§ YOUR INSTRUCTIONS: Pictures are not part of the copy; reproduce the remaining data exactly.

§ Excerpts from a dataset:

__________________________________________________

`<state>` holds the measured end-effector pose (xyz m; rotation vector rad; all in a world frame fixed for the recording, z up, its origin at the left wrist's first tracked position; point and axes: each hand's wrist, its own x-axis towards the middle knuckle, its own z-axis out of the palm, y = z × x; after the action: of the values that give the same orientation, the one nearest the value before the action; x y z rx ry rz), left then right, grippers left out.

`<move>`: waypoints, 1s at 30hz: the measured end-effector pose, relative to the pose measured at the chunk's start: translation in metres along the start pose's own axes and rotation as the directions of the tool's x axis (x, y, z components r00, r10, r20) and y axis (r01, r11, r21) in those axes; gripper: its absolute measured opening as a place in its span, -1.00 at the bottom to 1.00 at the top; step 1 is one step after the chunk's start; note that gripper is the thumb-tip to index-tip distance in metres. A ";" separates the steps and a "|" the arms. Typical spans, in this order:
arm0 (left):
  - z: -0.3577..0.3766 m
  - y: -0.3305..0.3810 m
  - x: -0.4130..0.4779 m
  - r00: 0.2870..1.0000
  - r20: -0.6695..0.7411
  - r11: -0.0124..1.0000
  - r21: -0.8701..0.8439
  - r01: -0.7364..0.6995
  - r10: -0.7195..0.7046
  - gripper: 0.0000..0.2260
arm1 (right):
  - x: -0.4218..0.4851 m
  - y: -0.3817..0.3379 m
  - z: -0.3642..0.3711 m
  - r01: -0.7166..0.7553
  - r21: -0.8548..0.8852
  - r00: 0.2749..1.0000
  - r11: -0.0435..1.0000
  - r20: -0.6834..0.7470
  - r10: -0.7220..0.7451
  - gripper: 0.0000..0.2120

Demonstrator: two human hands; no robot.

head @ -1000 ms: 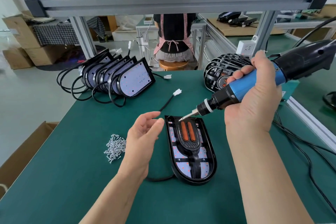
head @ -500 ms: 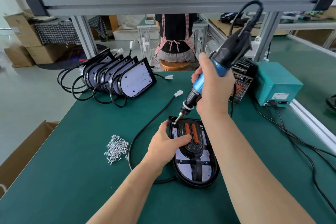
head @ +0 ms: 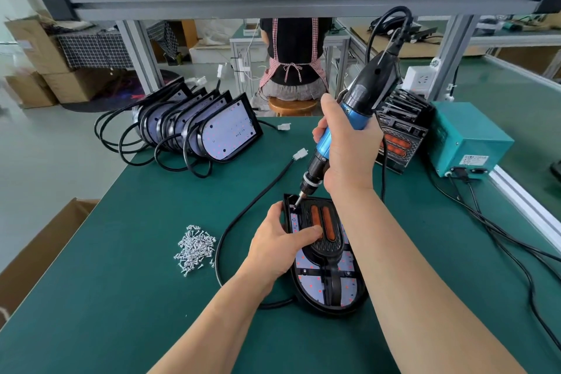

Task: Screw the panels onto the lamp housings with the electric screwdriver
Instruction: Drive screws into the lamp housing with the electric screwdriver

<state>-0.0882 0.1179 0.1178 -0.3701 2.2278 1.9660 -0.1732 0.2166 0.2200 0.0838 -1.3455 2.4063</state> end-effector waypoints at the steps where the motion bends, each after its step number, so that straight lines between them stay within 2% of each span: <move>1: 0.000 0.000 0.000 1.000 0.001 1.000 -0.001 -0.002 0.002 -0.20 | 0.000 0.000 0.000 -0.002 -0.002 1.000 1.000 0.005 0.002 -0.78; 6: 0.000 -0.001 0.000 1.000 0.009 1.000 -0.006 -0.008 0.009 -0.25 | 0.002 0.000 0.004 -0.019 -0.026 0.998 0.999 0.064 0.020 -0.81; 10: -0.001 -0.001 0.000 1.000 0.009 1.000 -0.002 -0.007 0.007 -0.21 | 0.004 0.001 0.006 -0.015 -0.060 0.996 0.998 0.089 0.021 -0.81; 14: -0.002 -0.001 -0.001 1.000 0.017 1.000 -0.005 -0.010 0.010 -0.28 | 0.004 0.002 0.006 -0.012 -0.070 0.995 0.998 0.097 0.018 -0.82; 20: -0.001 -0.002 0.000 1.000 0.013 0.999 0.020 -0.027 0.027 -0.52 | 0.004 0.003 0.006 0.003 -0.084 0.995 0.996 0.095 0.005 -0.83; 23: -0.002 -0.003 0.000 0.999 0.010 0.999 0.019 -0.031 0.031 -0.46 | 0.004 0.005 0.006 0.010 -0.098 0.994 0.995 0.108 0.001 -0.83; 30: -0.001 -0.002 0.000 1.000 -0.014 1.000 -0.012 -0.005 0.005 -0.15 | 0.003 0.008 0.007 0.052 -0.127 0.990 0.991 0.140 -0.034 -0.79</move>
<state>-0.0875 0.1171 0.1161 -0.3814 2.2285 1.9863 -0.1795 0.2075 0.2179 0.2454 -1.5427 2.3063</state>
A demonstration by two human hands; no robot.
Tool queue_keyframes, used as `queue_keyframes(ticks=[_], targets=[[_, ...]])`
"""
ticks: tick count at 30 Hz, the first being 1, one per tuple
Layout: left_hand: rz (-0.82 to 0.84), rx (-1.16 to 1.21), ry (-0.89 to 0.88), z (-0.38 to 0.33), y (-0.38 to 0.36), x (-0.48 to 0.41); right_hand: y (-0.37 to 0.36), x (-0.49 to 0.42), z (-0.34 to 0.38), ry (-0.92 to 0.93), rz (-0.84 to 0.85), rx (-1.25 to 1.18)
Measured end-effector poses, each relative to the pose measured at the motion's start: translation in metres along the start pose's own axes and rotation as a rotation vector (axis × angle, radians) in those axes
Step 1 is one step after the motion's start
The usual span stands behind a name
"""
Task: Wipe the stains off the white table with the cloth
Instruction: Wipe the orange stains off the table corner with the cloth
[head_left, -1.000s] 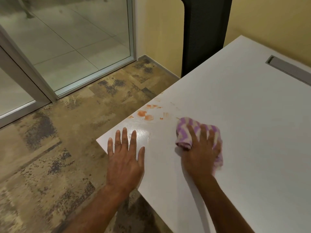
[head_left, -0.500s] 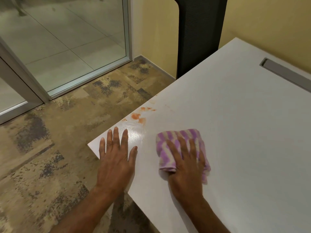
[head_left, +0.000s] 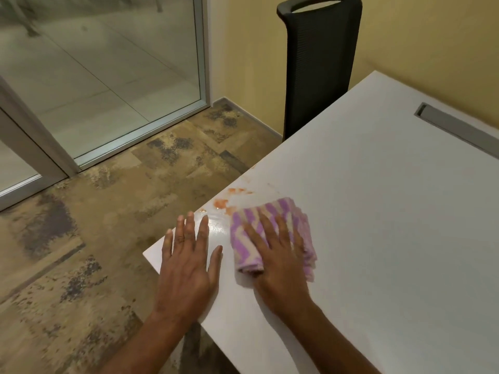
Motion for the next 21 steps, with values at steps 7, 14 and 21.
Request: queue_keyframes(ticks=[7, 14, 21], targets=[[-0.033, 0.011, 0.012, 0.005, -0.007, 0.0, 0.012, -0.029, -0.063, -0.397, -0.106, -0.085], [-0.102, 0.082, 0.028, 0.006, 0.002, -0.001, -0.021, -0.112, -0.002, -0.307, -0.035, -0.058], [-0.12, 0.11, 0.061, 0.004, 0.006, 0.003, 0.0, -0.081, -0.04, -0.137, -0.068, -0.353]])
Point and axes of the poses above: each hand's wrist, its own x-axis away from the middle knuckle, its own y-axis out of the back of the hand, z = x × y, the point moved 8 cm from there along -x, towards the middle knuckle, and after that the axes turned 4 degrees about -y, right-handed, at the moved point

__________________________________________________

§ ANSWER SPACE:
`<state>` holds the measured end-effector pose (xyz m; rotation vector rad; all in a world frame fixed for the recording, z up, its origin at the left wrist's first tracked position; point and axes: each hand's wrist, its own x-axis towards the middle knuckle, its own z-axis out of the palm, y = z × x; after the action: of the values that give the same orientation, the one nearest the value before the action; x y z rx ry rz), left then right, grippers left out.

`<move>`: waypoints, 1s at 30hz: the measured end-effector pose, relative to the pose measured at the chunk's start: translation in metres along the start pose's own axes and rotation as the directions of the tool's x axis (x, y, z components r00, r10, r20) and y axis (r01, r11, r21) in those axes; gripper: its absolute measured opening as a place in its span, -1.00 at the bottom to 1.00 at the top; step 1 is one step after the chunk's start; note that gripper is the thumb-tip to index-tip distance in metres. A ";" separates the steps and a "|" the arms. Typical spans, in this order:
arm0 (left):
  - z: -0.3577..0.3766 m
  - y: -0.3305..0.3810 m
  - x: -0.4130..0.4779 m
  - r00: 0.2870..1.0000
  - r20: -0.6695..0.7411
  - r11: -0.0124..1.0000
  - r21: -0.8701..0.8439
  - r01: -0.7364..0.6995
  - r10: -0.7195..0.7046
  - gripper: 0.0000..0.2260
arm1 (right):
  - x: -0.4218..0.4851 m
  - y: -0.3817..0.3379 m
  - z: -0.3642..0.3711 m
  - r01: -0.7166..0.7553
  - r21: -0.8548..0.8852
  - r00: 0.2749..1.0000
  - r11: -0.0435..1.0000
  - r20: -0.6834..0.7470
  - r10: -0.7220..0.7451
  - gripper: 0.0000..0.2120

Demonstrator: two human hands; no robot.

head @ -1000 ms: 
head @ -500 ms: 
head @ +0 ms: 

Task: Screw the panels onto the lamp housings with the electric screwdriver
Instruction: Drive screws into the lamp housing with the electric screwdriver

<state>-0.0882 0.1179 0.1178 -0.3701 2.2278 1.9660 -0.1732 0.2166 0.2200 0.0838 -1.3455 2.4063</state> end-effector waypoints at the steps where the motion bends, each after its step number, so that straight lines between them stay within 2% of each span: <move>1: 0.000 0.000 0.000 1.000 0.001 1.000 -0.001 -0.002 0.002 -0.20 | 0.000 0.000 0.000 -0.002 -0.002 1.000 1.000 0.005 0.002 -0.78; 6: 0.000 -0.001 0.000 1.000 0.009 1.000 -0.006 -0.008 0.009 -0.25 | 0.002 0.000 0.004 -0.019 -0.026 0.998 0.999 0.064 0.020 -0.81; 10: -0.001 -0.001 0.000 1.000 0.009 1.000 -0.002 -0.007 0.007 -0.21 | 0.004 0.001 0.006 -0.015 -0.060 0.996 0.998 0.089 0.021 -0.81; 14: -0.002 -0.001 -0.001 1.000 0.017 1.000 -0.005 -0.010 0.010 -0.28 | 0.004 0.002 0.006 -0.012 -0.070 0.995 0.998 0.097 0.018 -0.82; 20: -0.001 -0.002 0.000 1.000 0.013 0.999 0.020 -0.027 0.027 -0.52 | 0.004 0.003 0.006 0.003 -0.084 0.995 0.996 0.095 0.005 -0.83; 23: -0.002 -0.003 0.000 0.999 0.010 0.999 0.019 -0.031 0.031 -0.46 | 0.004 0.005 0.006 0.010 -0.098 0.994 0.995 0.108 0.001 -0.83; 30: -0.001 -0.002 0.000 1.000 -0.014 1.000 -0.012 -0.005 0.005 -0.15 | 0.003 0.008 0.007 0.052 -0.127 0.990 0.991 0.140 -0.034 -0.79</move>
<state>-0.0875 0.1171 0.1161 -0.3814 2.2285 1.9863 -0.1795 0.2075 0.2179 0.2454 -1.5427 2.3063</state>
A demonstration by two human hands; no robot.
Tool queue_keyframes, used as `queue_keyframes(ticks=[_], targets=[[_, ...]])`
"""
ticks: tick count at 30 Hz, the first being 1, one per tuple
Layout: left_hand: rz (-0.82 to 0.84), rx (-1.16 to 1.21), ry (-0.89 to 0.88), z (-0.38 to 0.33), y (-0.38 to 0.36), x (-0.48 to 0.41); right_hand: y (-0.37 to 0.36), x (-0.49 to 0.42), z (-0.34 to 0.38), ry (-0.92 to 0.93), rz (-0.84 to 0.85), rx (-1.25 to 1.18)
Measured end-effector poses, each relative to the pose measured at the motion's start: translation in metres along the start pose's own axes and rotation as a rotation vector (axis × angle, radians) in those axes
Step 1 is one step after the motion's start
The usual span stands behind a name
"""
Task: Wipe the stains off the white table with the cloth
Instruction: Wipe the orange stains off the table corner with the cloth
[head_left, -1.000s] 
[head_left, -0.500s] 
[head_left, +0.000s] 
Motion for the next 21 steps, with values at steps 7, 14 and 21.
Request: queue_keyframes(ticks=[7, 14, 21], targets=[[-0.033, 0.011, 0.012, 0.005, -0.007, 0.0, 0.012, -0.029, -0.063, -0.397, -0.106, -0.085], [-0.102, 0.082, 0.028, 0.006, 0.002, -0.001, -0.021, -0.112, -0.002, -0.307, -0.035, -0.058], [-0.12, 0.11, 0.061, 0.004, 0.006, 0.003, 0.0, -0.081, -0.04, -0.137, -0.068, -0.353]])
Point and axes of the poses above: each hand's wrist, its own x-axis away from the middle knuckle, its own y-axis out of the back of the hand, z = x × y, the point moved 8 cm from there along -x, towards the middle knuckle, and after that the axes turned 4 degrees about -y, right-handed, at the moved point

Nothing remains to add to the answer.